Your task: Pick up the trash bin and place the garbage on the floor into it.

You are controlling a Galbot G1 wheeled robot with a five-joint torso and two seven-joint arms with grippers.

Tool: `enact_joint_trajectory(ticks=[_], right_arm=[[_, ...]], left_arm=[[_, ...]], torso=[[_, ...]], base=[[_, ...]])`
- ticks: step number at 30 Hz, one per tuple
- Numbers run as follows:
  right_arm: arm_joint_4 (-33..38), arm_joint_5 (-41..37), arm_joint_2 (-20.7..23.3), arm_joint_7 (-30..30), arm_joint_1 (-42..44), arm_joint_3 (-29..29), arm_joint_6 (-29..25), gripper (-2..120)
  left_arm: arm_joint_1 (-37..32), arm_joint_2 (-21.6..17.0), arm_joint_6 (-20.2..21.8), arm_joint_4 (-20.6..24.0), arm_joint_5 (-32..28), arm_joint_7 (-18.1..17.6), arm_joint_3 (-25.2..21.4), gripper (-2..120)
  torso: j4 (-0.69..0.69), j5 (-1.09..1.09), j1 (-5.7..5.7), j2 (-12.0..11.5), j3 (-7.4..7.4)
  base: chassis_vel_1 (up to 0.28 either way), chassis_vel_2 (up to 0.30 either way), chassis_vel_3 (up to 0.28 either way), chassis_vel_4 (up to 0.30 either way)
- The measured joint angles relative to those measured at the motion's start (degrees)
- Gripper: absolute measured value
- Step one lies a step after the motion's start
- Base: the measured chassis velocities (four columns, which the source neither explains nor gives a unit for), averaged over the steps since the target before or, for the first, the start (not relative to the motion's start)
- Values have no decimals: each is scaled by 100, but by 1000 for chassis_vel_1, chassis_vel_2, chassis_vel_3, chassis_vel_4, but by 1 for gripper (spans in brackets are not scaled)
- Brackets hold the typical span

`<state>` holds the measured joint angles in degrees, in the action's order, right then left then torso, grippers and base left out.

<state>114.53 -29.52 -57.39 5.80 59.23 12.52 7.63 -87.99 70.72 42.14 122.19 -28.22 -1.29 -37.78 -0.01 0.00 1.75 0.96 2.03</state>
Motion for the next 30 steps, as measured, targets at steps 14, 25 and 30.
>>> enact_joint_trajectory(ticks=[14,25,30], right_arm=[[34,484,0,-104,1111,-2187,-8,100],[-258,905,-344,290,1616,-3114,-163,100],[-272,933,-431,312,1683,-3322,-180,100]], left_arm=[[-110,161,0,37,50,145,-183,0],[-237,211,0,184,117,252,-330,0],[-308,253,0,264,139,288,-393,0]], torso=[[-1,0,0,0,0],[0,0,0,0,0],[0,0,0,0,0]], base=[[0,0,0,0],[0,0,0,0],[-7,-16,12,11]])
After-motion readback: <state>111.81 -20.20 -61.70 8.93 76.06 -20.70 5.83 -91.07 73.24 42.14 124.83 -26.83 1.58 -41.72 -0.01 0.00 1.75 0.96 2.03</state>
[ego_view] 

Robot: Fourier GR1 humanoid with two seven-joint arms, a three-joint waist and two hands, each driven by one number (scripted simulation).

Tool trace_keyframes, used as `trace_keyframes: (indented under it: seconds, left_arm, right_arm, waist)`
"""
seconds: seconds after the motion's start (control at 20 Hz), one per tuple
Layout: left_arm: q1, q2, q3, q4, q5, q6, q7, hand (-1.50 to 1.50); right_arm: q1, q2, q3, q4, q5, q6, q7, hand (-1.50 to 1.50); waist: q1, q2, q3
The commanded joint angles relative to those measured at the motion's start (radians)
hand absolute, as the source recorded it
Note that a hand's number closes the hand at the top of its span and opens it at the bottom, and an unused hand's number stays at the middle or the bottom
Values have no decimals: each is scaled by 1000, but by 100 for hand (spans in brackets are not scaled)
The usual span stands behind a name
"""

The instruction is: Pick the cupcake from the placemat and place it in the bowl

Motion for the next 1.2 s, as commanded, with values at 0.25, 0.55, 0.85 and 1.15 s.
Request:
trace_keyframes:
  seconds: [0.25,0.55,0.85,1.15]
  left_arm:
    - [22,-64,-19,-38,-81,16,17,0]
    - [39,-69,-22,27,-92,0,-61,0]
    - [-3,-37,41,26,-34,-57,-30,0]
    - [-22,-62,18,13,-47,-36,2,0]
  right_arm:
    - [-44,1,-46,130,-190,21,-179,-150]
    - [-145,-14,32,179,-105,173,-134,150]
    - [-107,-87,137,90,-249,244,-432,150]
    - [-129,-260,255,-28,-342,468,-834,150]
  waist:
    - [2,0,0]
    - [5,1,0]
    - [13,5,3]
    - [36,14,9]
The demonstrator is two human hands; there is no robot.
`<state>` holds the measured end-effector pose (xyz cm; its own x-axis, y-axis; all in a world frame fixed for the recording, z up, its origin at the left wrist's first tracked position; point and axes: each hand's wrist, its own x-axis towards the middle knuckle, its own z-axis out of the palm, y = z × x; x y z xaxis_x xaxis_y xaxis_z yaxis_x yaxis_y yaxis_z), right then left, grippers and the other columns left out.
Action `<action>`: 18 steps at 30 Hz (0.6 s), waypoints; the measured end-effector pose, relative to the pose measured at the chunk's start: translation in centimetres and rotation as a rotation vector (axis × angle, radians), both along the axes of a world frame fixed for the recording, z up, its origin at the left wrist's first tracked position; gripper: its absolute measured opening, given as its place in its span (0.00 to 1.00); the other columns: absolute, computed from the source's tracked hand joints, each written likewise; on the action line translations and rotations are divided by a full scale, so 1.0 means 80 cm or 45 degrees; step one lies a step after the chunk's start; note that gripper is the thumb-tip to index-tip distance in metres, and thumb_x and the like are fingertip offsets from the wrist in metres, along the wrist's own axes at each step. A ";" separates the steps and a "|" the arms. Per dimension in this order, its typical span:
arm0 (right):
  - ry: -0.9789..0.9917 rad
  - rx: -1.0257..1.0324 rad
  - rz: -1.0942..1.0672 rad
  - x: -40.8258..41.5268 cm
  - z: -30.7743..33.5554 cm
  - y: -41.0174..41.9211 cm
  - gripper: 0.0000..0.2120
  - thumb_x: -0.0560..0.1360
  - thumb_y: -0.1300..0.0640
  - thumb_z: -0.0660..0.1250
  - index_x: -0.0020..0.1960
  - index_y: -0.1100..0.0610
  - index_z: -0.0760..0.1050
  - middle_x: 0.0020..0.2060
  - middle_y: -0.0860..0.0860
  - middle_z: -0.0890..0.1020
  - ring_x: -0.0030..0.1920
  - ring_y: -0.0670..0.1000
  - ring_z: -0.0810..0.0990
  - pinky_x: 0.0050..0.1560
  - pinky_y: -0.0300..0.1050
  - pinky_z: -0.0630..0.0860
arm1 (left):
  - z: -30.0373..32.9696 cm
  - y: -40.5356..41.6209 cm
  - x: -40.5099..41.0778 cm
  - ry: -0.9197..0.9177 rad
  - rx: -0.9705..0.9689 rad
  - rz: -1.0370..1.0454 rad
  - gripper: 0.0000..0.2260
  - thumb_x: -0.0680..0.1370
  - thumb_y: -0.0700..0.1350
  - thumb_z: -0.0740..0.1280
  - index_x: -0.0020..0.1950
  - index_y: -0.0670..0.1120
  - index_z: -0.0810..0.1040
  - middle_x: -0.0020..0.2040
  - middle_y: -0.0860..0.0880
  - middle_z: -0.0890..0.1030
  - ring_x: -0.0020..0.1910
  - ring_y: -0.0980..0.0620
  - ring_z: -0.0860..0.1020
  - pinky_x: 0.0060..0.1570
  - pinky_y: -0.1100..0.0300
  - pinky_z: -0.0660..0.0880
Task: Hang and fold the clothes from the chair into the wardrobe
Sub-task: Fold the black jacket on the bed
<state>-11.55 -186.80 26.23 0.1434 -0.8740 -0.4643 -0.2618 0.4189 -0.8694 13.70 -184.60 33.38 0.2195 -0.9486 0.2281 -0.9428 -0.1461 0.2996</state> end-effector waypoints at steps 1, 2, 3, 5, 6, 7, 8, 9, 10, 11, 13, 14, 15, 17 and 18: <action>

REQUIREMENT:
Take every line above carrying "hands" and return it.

FINISHED TASK:
Robot: Fourier GR1 humanoid with two seven-joint arms, a three-joint waist and two hands, each driven by one number (scripted simulation).
The demonstrator is two human hands; there is no robot.

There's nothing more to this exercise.